Use-cases for causal inference
Causal inference is a fundamental aspect of all decision making: finding the best possible action requires understanding what are the consequences of our interventions. It’s not always obvious, however, how that fits in every industry: while we intuitively think in terms of cause and effect, action and consequence – the message tends to get lost in translation when passed on to data teams.
What we want is to retain clients, what we get is a prediction of who is going to churn. Bridging this causality gap requires phrasing questions in the right way, and evaluating outputs based on the correct measures: it’s not about accurately predicting who is going to churn, but how many clients we managed to retain based on our recommended interventions.

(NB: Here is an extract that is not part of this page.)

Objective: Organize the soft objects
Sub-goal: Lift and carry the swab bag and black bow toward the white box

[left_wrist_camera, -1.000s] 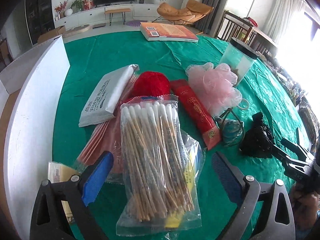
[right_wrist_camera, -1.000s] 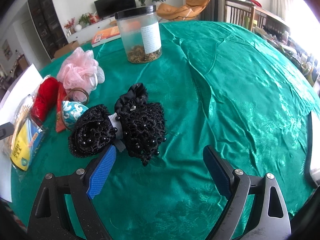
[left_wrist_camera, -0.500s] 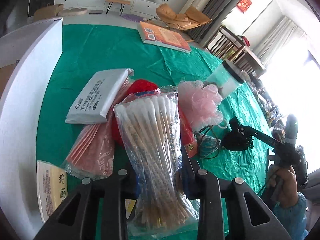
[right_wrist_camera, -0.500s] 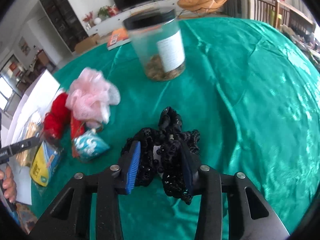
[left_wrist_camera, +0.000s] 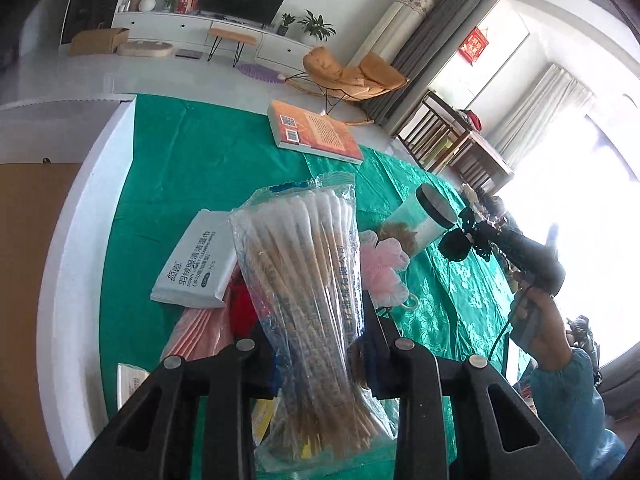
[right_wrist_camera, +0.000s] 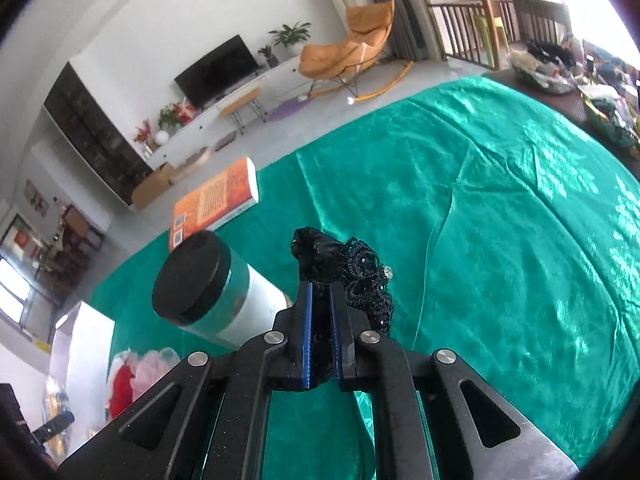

Customer retention is a classical example of how thinking in terms of causal inference can immediately lead to increased value, but it’s not the only one. Some additional examples include:
- Optimal pricing and promotions: setting the price of an item requires posing a fundamental counterfactual question: if I were to increase the price of this product, would customers still buy it? How many customers would I lose in this scenario?To answer this question, it’s not only enough to look at our past data of prices vs. sales, we also need to understand how that fits within the entire environment of our industry: what are our competitors doing? How is the economy doing? Are we close to a holiday season? Only by addressing all these possible confounding relationships, we can actually get a clearer picture of the causal impact of our interventions in the customers’ behavior.
- Marketing Mix Optimization: as we discussed previously, marketing is another prime example of how causal inference is required to understand the impact of our actions. In a marketing optimization problem, we are posing the following causal question: if I were to increase the marketing budget in a given channel, what would be the additional revenue?
Similarly to pricing and promotions, we need to worry about potential confounders and biases in the historical data: our marketing budget changes through time, increasing in good economic environments – which are naturally associated with higher customer spending. We are typically advertising more during the holiday season, which is also naturally a time of higher sales. - Optimizing Manufacturing Processes: another interesting use-case of causal inference is understanding the root cause of failures in processes. Suppose we want to understand, for instance, what drives failures in a manufacturing line. There are many factors which will be associated with that: were screws too loose? Did someone misplace a component? Was the temperature wrong?
Truly finding the root causes of problems is a causal inference question: we want to answer a counterfactual question: what would have happened to the quality of my product had I decreased the temperature on the manufacturing floor? What would be the quality if I choose supplier X instead of Y?
This list is in no way extensive, and in fact causal inference is already being used at scale to improve efficiency, increase revenues and reduce costs in a variety of industries: from high frequency trading to healthcare.